Top of MATERIAL PROVIDED

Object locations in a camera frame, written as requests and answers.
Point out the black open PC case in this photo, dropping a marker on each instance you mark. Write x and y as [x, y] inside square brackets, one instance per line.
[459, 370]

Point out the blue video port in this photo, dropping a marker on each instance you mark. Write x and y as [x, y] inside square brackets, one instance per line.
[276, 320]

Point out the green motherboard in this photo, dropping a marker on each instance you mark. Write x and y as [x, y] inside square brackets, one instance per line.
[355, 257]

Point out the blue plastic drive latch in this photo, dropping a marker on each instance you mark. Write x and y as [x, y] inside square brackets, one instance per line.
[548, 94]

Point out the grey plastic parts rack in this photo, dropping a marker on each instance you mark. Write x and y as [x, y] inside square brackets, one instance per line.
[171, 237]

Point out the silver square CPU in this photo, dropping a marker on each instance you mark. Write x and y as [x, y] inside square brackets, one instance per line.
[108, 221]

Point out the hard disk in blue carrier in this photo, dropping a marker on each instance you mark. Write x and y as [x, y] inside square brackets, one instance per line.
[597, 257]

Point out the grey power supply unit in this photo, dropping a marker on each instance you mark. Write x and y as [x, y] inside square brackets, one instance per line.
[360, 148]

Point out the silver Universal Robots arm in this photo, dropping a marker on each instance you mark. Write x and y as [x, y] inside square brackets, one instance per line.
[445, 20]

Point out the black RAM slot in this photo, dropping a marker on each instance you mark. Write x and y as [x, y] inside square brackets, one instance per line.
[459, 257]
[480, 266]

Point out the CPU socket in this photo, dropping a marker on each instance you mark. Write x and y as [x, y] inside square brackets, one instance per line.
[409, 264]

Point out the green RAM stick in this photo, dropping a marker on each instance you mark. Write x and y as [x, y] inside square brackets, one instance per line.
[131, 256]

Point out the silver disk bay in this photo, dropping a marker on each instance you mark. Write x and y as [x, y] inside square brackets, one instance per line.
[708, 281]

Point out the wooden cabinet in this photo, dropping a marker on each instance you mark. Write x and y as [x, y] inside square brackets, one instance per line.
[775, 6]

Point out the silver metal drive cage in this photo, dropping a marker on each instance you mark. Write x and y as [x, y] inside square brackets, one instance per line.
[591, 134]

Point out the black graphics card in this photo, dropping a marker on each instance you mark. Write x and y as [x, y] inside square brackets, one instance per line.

Bottom of MATERIAL PROVIDED

→ BRIEF: When you reply, retype each line exactly as it appears above.

→ FINAL ANSWER:
Object locations in a camera frame, written as requests and answers.
Point out the black open PC case in this photo, dropping a marker on each instance you mark. Write x and y as [x, y] inside square brackets, one instance per line.
[459, 370]

Point out the blue video port in this photo, dropping a marker on each instance you mark. Write x and y as [x, y] inside square brackets, one instance per line.
[276, 320]

Point out the green motherboard in this photo, dropping a marker on each instance you mark. Write x and y as [x, y] inside square brackets, one instance per line.
[355, 257]

Point out the blue plastic drive latch in this photo, dropping a marker on each instance you mark. Write x and y as [x, y] inside square brackets, one instance per line.
[548, 94]

Point out the grey plastic parts rack in this photo, dropping a marker on each instance you mark. Write x and y as [x, y] inside square brackets, one instance per line.
[171, 237]

Point out the silver square CPU in this photo, dropping a marker on each instance you mark. Write x and y as [x, y] inside square brackets, one instance per line.
[108, 221]

Point out the hard disk in blue carrier in this photo, dropping a marker on each instance you mark. Write x and y as [x, y] inside square brackets, one instance per line.
[597, 257]

Point out the grey power supply unit in this photo, dropping a marker on each instance you mark. Write x and y as [x, y] inside square brackets, one instance per line.
[360, 148]

Point out the silver Universal Robots arm in this photo, dropping a marker on each instance you mark. Write x and y as [x, y] inside square brackets, one instance per line.
[445, 20]

Point out the black RAM slot in this photo, dropping a marker on each instance you mark. Write x and y as [x, y] inside square brackets, one instance per line.
[459, 257]
[480, 266]

Point out the CPU socket in this photo, dropping a marker on each instance you mark. Write x and y as [x, y] inside square brackets, one instance per line.
[409, 264]

Point out the green RAM stick in this photo, dropping a marker on each instance you mark. Write x and y as [x, y] inside square brackets, one instance per line.
[131, 256]

Point out the silver disk bay in this photo, dropping a marker on each instance you mark. Write x and y as [x, y] inside square brackets, one instance per line.
[708, 281]

Point out the wooden cabinet in this photo, dropping a marker on each instance you mark. Write x and y as [x, y] inside square brackets, one instance per line.
[775, 6]

Point out the silver metal drive cage in this photo, dropping a marker on each instance you mark. Write x and y as [x, y] inside square brackets, one instance per line.
[591, 134]

Point out the black graphics card in this photo, dropping a marker on each instance you mark. Write x and y as [x, y] inside square brackets, one instance per line.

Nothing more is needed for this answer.